All applicable international, national, and/or institutional guidelines for the care and use of animals were followed. The animal experimental plan of this study was approved by the Ethical Committee of Wenzhou Institute, University of Chinese Academy of Sciences (WIUCAS20033115 and 20200331). Adult male Sprague-Dawley rats (20, weight ~260 g) from Wenzhou Medical University were used to study the utility of the hydrogels (see Table 2) 5 (15%GelMA/1%HAMA), 6 (15%GelMA/1%HAMA/3%DCM), 7 (15%GelMA/ 1%HAMA/6% DCM), and 8 (15%GelMA/1%HAMA/12%DCM) in the rat knee cartilage repair model as described by Cao Tong et al.38 with some modifications. Series B were first photo-polymerized into circular disks with a diameter of 8.0 mm and a height of 2.0 mm as described above. Then, cylindrical specimens with a diameter of 2.0 mm were cut with a cork drill. Knee cartilage defects with a cylindrical shape (diameter 2.0 mm and depth of 2.0 mm) were created in the right hind leg knee of each animal. Animals were anesthetized with 10% chloral hydrate (4 μL/g). Animals were housed under normal conditions, in the Vivarium facilities of Wenzhou Institute, University of Chinese Academy of Sciences with appropriate feeding and water ad libitum. Specimens 5, 6, 7, or 8 were carefully inserted into the defects (each material in four animals); four animals were used as sham controls. Surgical wounds were carefully closed and penicillin was injected to prevent inflammation39. The animals were sacrificed (chloral hydrate, 8 μL/g) after 9 weeks. Specimens and surrounding tissues were excised, photographed, and stored in 10% neutral formalin at 4 °C until histopathological analysis.

International cartilage repair society (ICRS) analyses

At predetermined time points, samples from each group were graded blindly by two independent observers in terms of cartilage repair according to the international cartilage repair society (ICRS) scoring system (Table 4)40,41.
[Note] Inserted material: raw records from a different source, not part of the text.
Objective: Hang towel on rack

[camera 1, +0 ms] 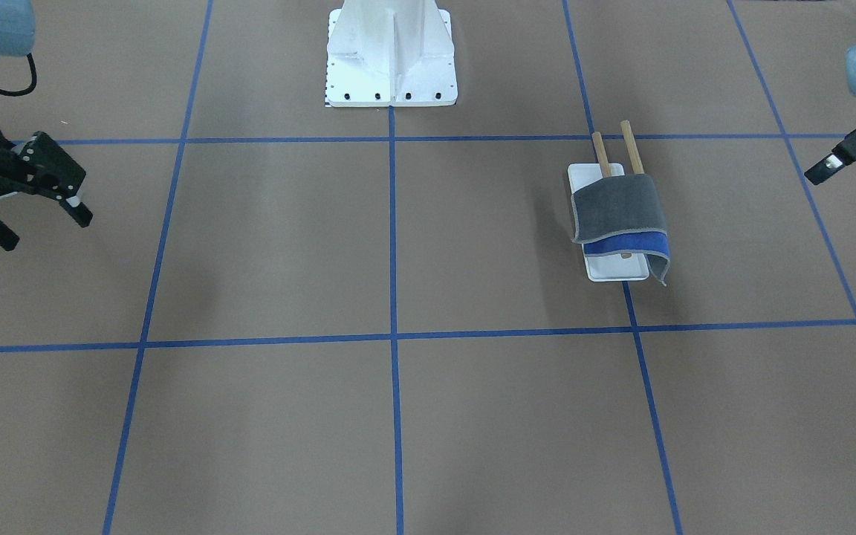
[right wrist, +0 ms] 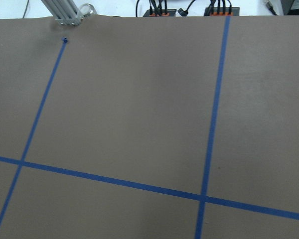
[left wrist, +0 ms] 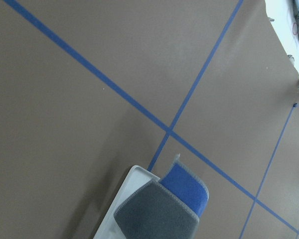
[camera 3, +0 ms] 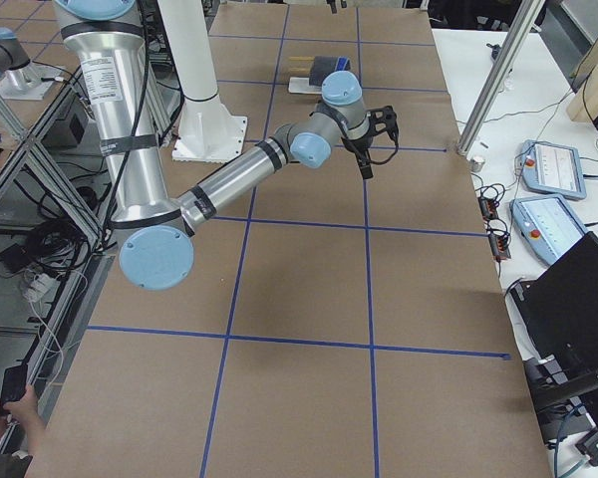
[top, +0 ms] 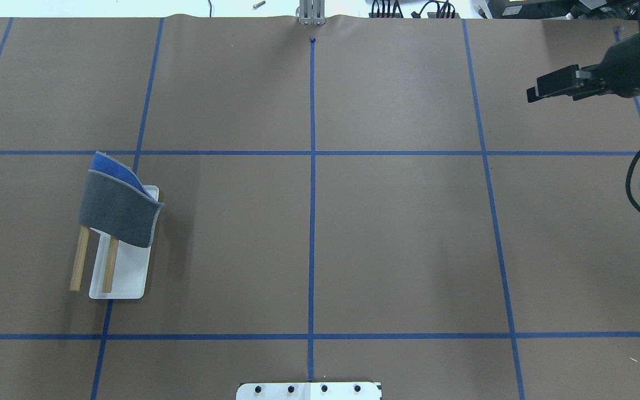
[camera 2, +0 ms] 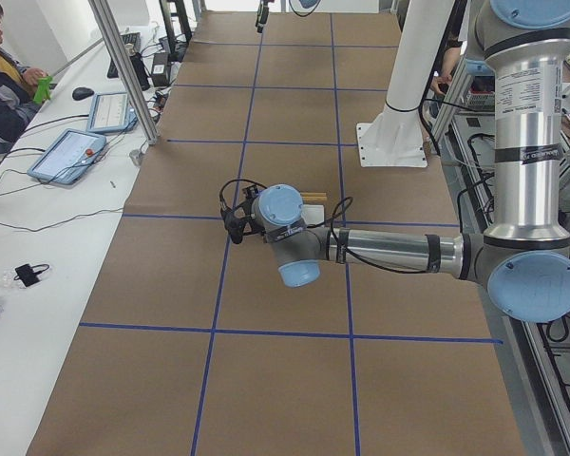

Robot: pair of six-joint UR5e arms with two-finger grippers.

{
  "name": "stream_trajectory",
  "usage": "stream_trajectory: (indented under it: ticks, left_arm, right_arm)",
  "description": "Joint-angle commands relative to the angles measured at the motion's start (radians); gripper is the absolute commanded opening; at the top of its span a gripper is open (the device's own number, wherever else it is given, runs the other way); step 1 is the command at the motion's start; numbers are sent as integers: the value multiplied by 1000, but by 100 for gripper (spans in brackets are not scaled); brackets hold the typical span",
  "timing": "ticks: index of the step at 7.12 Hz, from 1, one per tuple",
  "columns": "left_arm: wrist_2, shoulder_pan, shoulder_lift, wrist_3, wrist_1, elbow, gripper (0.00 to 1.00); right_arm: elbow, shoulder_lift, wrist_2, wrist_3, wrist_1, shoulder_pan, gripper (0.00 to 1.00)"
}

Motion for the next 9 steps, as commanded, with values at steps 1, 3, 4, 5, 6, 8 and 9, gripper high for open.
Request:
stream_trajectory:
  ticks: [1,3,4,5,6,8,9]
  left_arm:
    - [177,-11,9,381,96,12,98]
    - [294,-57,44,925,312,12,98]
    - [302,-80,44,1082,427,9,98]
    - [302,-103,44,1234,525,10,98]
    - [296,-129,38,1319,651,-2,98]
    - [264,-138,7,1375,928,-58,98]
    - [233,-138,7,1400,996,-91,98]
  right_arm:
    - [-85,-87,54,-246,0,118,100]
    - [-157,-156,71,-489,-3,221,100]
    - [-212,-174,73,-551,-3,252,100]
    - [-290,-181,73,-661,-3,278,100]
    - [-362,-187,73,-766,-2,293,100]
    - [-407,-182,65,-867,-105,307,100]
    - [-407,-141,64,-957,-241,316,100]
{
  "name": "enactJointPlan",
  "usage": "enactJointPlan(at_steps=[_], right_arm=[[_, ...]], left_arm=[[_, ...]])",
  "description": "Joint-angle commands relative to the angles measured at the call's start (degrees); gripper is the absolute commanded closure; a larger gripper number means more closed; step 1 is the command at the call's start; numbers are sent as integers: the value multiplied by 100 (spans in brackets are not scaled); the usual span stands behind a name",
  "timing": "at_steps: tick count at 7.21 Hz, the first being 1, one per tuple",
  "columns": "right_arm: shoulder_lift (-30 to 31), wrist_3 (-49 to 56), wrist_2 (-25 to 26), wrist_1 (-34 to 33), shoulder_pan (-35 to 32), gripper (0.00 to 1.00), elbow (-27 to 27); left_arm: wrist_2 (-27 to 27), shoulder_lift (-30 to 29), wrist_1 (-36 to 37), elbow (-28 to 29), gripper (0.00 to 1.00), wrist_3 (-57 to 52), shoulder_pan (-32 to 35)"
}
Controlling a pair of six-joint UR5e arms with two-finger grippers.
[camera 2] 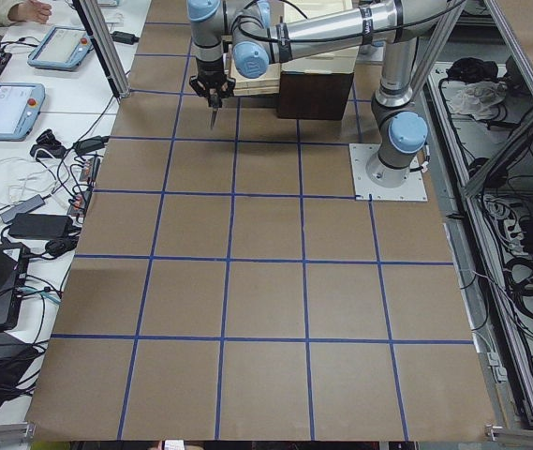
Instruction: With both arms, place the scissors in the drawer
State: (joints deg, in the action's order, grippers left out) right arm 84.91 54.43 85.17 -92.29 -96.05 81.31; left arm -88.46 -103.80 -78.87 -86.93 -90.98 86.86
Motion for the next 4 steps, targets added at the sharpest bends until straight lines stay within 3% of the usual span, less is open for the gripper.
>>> enactJointPlan(at_steps=[1,4], right_arm=[[193,-1841,8,79,68,0,184],[201,-3793,226,79,60,0,184]], left_arm=[[101,9,-32,0,100,1369,943],[286,-88,-41,-61,100,2161,1683]])
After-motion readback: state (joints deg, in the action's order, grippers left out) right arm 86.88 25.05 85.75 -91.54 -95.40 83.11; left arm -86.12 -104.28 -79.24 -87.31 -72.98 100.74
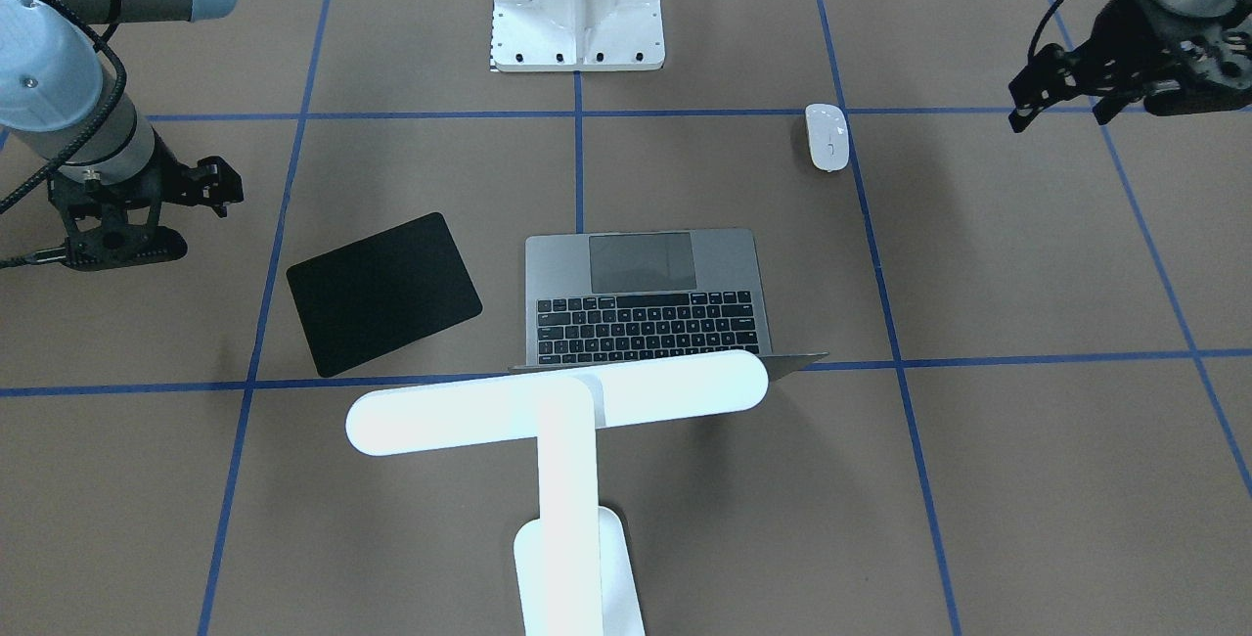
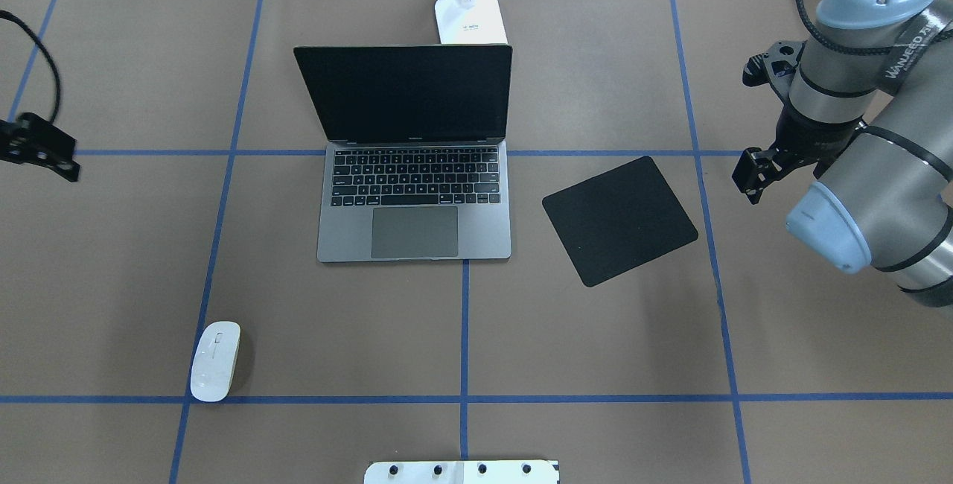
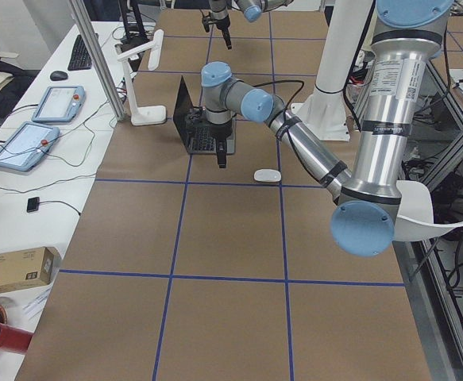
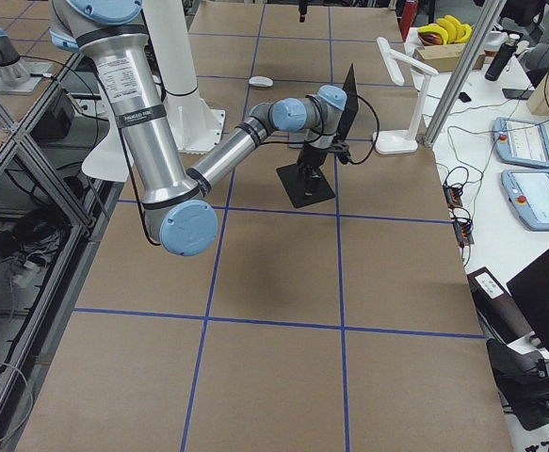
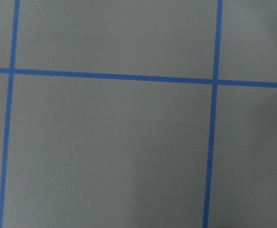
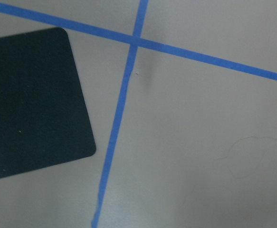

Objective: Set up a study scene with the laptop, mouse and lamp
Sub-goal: 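Raise the right gripper away while the left gripper moves toward the white mouse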

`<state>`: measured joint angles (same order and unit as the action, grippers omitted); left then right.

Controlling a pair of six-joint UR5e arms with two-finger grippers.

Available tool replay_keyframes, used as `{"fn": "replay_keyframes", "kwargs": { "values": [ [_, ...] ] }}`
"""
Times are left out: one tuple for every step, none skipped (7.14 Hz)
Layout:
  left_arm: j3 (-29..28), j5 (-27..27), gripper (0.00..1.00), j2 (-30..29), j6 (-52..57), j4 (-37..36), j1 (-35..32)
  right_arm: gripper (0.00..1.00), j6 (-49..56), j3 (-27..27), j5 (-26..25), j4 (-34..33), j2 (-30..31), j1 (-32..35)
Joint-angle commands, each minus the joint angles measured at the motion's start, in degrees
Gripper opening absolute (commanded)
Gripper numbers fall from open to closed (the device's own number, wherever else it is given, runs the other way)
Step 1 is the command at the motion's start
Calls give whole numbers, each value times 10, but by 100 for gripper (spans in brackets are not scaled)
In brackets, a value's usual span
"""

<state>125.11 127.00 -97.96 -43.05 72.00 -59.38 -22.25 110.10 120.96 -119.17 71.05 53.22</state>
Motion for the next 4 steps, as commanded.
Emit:
{"fn": "replay_keyframes", "kwargs": {
  "values": [
    [-47, -32, 100, -12, -57, 64, 81, 100, 68, 0, 0, 0, 34, 25],
    [-66, -43, 100, -12, -64, 81, 108, 100, 95, -1, 0, 0, 43, 38],
    [-78, -69, 100, -13, -87, 98, 142, 100, 117, -1, 2, 0, 54, 50],
    [-93, -83, 100, -14, -106, 121, 174, 100, 149, -1, 3, 0, 65, 61]
  ]
}}
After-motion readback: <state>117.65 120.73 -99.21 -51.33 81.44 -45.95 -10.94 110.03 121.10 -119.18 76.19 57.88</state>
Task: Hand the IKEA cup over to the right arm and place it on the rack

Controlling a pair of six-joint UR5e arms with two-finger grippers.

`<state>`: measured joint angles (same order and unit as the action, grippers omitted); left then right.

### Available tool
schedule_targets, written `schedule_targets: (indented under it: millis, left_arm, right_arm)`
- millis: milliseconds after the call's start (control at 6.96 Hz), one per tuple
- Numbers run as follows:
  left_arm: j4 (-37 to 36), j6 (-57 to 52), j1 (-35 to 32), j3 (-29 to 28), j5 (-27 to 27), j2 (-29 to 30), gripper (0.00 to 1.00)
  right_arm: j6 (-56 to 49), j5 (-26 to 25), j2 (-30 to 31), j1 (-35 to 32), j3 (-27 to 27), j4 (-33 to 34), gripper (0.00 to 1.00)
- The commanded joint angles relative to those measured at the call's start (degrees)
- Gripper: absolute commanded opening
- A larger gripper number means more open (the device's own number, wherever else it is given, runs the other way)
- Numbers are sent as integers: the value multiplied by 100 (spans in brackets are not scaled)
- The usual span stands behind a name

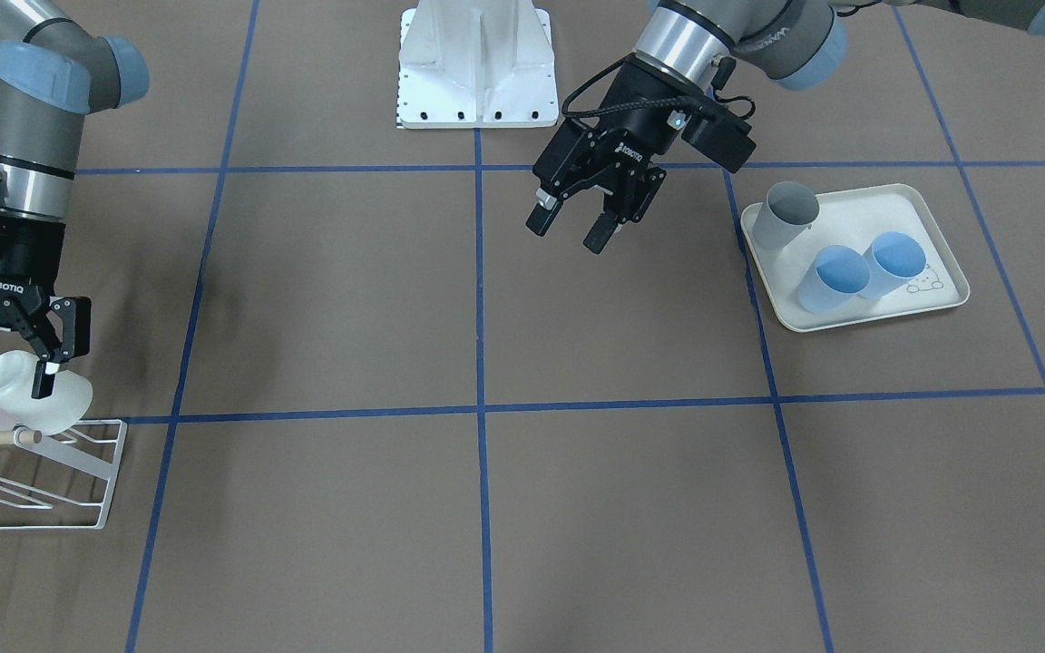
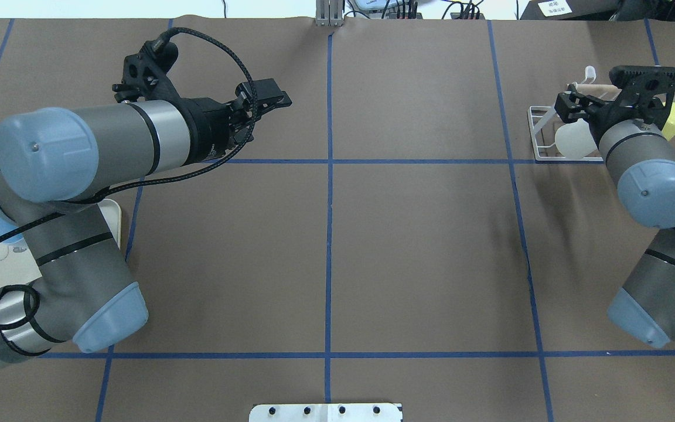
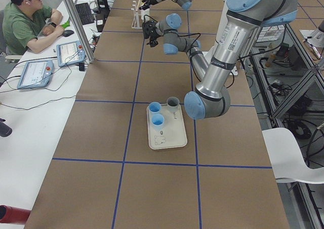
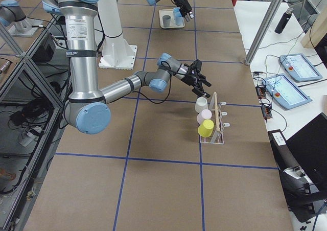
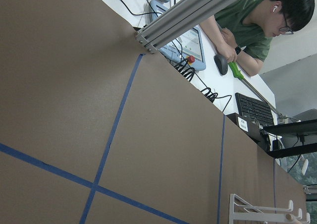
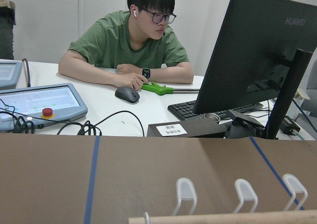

Table 4 ICRS macroscopic evaluation of cartilage repair.

Histopathology

The samples were fixed overnight in 10% neutral buffered formalin. Then, the samples were decalcified (EDTA 0.1 g/mL, PBS 2 L, Sodium hydroxide 11 mg/mL, pH 7.2, decalcification for 1 month, the supernatant was refreshed every 2 days), sealed with paraffin and sliced using a microtome (Histotome, Leica RM2265, Wetzlar, Germany) to obtain the tissue thickness of 5 µm. The slices were mounted onto microscopic glass and stained with H&E or Safranin O Fast Green following the standard procedures as stated in the instructions. Safranin O Fast Green allowed us to distinguish bone (blue or green) from cartilage (red). The dyed slices were studied in detail with light microscopy and fluorescence microscopy; extensive photography was used to document the results.

Statistical analysis

Statistics were performed with GraphPad Prism 5 software (GraphPad Software, San Diego, California). Group sizes are specified for each data set, and data were presented as mean ± standard deviation. Statistical significance and p levels are indicated as *p < 0.05, **p < 0.01, and ***p < 0.001.

Reporting summary

Further information on research design is available in the Nature Research Reporting Summary linked to this article.